> **Task statement**
Beneath this task are records; print exactly the stretch of them from the line with "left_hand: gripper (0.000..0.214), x" through the line with "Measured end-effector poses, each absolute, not", both ends included.

> **Raw data**
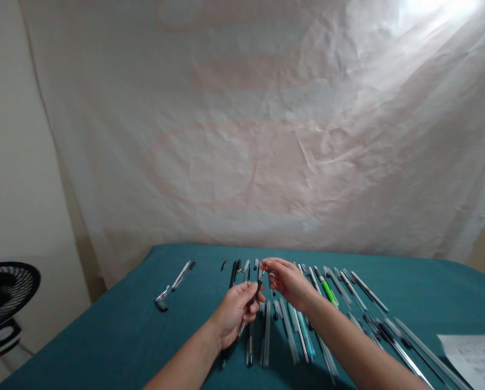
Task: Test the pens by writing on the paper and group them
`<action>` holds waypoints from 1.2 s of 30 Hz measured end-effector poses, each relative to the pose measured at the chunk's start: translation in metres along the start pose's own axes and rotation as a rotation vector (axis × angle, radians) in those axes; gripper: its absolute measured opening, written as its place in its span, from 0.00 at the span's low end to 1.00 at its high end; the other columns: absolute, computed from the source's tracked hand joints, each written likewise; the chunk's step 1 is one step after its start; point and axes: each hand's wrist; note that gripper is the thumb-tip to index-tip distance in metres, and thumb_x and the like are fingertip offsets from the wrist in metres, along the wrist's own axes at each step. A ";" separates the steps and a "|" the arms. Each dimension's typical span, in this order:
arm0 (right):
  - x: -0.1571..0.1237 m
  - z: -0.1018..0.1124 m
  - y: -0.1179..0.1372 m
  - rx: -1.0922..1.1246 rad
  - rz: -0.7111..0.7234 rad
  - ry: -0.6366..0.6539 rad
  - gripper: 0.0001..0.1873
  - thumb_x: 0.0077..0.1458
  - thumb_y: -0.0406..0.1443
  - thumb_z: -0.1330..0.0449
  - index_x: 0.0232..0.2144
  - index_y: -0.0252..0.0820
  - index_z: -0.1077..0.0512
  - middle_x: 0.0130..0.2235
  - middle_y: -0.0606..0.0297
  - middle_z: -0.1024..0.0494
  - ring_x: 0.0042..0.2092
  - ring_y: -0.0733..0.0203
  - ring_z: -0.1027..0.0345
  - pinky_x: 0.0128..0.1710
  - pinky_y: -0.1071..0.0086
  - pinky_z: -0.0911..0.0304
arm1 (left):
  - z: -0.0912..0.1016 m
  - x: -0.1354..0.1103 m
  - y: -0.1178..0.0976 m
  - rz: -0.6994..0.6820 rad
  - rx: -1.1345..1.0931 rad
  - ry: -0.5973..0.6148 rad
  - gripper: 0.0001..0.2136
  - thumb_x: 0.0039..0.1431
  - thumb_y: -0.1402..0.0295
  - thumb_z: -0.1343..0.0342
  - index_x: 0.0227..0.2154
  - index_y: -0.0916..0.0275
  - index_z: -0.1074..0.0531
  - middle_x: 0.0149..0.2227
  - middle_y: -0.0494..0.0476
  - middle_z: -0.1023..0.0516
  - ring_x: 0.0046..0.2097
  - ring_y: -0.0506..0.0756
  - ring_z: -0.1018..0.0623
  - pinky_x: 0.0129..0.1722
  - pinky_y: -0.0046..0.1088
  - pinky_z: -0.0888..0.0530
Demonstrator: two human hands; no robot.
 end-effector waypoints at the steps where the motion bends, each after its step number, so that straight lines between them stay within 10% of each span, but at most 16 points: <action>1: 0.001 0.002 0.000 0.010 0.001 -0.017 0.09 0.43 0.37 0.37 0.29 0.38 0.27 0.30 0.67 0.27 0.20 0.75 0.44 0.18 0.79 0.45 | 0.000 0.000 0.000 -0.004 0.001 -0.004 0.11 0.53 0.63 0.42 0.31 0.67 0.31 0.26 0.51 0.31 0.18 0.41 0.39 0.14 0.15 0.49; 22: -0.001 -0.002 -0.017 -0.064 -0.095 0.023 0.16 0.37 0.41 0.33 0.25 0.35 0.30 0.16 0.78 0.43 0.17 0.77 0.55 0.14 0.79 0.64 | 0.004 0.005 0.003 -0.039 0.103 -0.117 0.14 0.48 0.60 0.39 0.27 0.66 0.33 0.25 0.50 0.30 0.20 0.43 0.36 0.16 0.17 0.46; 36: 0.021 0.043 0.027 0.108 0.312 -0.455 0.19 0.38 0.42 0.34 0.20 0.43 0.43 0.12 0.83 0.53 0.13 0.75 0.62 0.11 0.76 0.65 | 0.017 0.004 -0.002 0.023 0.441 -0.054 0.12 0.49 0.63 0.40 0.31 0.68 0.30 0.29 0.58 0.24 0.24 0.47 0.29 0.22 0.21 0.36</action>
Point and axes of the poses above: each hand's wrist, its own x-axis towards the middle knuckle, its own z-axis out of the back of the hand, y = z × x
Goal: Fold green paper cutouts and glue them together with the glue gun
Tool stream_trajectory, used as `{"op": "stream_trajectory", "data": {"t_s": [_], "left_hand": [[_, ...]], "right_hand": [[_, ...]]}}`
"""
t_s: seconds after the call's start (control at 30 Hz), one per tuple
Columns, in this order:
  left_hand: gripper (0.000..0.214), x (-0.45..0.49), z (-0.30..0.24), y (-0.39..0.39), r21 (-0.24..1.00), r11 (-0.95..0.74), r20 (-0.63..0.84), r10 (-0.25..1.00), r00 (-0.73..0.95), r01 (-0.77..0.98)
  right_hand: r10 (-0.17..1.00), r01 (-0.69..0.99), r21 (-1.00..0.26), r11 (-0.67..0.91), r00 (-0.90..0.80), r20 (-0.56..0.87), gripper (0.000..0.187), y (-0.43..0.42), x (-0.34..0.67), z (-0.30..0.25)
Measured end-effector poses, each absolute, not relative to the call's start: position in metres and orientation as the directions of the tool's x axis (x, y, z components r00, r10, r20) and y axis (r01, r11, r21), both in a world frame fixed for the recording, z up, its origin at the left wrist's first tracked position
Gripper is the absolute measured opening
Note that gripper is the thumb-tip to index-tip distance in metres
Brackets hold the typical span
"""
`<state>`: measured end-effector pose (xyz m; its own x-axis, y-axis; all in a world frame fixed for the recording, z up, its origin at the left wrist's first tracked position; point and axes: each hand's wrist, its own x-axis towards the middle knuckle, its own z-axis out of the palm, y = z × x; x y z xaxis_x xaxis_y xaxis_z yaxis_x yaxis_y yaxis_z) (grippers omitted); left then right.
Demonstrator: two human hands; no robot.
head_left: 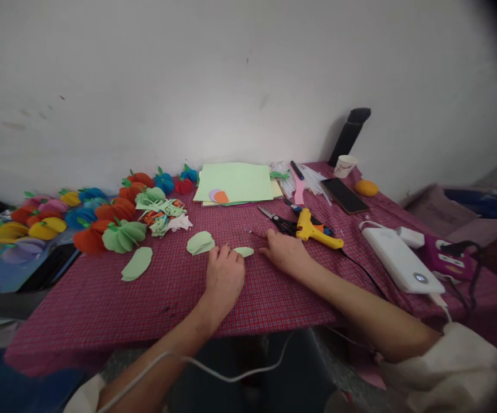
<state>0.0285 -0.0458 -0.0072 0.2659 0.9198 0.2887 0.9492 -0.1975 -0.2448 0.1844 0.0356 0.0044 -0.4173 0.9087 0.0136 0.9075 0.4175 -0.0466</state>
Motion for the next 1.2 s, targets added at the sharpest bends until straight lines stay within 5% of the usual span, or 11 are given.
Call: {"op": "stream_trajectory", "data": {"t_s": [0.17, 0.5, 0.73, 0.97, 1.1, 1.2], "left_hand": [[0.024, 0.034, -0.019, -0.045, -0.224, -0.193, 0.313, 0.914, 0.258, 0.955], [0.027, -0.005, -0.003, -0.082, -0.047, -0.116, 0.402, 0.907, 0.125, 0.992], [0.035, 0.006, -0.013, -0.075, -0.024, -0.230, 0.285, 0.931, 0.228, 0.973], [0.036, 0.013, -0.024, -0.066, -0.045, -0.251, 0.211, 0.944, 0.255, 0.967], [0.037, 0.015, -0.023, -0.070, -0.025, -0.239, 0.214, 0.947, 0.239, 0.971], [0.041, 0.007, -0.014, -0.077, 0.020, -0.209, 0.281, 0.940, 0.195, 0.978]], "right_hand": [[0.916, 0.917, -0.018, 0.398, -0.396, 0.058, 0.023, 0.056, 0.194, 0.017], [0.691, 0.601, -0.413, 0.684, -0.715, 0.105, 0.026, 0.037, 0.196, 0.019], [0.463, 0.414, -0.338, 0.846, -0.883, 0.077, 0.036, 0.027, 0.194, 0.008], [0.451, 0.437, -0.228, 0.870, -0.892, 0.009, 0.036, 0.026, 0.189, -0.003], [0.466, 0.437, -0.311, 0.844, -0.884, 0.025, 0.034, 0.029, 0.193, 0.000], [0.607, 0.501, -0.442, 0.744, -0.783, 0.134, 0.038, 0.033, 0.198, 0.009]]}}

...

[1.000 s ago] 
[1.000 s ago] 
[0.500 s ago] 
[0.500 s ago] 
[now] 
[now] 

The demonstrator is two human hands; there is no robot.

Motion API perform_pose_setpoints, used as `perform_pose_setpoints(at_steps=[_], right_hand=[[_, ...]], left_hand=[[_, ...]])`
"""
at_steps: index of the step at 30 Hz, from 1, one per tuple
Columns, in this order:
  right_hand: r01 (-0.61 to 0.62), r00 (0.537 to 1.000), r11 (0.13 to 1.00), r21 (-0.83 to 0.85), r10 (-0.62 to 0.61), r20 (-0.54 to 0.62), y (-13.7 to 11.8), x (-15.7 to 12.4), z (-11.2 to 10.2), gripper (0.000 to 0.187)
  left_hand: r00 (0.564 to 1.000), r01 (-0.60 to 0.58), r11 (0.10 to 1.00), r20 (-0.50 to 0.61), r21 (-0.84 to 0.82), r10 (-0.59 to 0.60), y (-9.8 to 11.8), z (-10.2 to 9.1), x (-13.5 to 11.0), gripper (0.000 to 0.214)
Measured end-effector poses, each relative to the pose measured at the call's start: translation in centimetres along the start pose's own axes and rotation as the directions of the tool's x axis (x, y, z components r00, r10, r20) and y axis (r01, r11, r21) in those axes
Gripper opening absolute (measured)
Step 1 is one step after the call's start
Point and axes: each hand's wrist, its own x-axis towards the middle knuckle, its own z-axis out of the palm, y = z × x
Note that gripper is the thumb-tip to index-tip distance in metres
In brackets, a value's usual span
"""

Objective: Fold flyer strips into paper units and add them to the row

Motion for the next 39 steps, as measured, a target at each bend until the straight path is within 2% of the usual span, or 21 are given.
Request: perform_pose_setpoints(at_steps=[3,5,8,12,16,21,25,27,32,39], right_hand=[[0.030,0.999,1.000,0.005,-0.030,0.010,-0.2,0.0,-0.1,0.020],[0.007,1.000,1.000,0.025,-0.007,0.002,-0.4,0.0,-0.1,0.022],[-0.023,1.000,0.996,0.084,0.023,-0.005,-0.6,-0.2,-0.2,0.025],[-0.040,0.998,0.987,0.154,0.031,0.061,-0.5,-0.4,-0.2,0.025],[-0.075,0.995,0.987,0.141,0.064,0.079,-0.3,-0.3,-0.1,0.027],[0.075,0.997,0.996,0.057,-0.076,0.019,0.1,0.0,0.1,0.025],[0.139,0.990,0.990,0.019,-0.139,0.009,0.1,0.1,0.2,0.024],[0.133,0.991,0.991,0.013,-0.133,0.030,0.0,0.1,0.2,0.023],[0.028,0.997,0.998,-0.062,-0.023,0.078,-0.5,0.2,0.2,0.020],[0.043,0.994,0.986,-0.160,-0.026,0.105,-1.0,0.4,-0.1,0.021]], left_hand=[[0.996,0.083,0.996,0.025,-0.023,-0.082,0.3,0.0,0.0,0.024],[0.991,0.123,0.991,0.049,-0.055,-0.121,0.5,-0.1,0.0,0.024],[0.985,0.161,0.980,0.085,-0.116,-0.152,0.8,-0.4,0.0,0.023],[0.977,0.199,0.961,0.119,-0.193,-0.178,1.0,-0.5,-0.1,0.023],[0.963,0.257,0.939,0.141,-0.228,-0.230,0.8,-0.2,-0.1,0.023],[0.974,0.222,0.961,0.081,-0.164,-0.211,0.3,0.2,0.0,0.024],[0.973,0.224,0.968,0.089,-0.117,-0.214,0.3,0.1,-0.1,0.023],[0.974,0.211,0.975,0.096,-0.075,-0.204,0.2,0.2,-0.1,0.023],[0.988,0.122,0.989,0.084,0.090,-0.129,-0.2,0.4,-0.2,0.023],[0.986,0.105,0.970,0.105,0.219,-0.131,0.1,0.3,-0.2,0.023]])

> **Result for this exercise**
  left_hand: gripper (0.000..0.214), x (-0.45..0.49), z (-0.30..0.24), y (-0.39..0.39), r21 (-0.24..1.00), r11 (-0.95..0.74), r20 (-0.63..0.84), r10 (-0.25..1.00), r00 (-0.73..0.95), r01 (-0.77..0.98)
  right_hand: r10 (-0.17..1.00), r01 (-0.69..0.99), r21 (-1.00..0.26), r11 (-0.67..0.91), r00 (-0.90..0.80), r20 (-0.56..0.87), gripper (0.000..0.187), y (-0.43..0.42), x (-0.34..0.67), z (-0.30..0.25)
Measured end-effector poses, each absolute, not relative to the call's start: position in metres and orientation as the directions of the tool's x axis (x, y, z components r00, r10, r20) and y axis (r01, r11, r21), both in a world frame fixed for the recording, z up, its origin at the left wrist's first tracked position

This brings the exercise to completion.